Extracellular recordings of action potentials were made and their firing rates were determined from 345 paraventricular neurosecretory cells in ovariectomized rats with or without estrogen treatment. And the effect of anterior or posterior deafferentation of the hypothalamus on the firing rates was studied. In both non-treated and estrogen-treated rats the anterior deafferentation reduced the firing rates significantly (P less than 0.05 in the non-treated rats and P less than 0.01 in the estrogen-treated rats), while the posterior deafferentiation did not change the firing rates significantly.
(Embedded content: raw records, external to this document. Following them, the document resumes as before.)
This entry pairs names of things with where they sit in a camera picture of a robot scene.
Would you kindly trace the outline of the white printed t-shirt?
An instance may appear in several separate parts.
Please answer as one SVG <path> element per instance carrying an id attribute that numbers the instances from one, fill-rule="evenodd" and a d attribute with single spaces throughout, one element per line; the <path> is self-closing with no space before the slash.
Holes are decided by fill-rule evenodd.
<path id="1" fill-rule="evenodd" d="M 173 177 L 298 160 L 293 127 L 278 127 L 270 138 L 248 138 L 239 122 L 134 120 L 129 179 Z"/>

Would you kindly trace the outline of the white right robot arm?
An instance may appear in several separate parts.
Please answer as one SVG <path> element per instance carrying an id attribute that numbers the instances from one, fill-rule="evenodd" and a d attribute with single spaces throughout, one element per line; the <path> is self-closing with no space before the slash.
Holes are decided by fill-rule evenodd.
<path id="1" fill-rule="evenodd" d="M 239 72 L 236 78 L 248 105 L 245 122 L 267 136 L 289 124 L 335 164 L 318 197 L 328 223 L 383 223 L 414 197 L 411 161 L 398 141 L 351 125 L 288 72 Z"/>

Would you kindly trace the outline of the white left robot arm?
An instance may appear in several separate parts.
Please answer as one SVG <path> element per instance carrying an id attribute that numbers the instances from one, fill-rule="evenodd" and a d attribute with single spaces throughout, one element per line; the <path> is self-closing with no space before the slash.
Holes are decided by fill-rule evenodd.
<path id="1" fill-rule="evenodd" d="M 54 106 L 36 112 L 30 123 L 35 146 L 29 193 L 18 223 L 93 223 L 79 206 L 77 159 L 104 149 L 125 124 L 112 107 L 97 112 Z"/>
Comparisons between firing rates in estrogen-treated rats and those in non-treated ones revealed what neurosecretory neurones with intact afferent connections and with damaged posterior connections showed a facilitatory response to estrogen but that the neurones with damaged anterior connections failed to show the response. The frequency distribution of the firing rates in each of the experimental groups showed an exponential form. In conclusion, these findings suggest that the extrahypothalmic inputs from the rostral brain regions are important factors in the maintenance of the basal activity of the paraventricular neurosecretory cells. It is also indicated that estrogen stimulates the neurosecretory cell activity indirectly via afferent inputs from the rostral cerebral structures.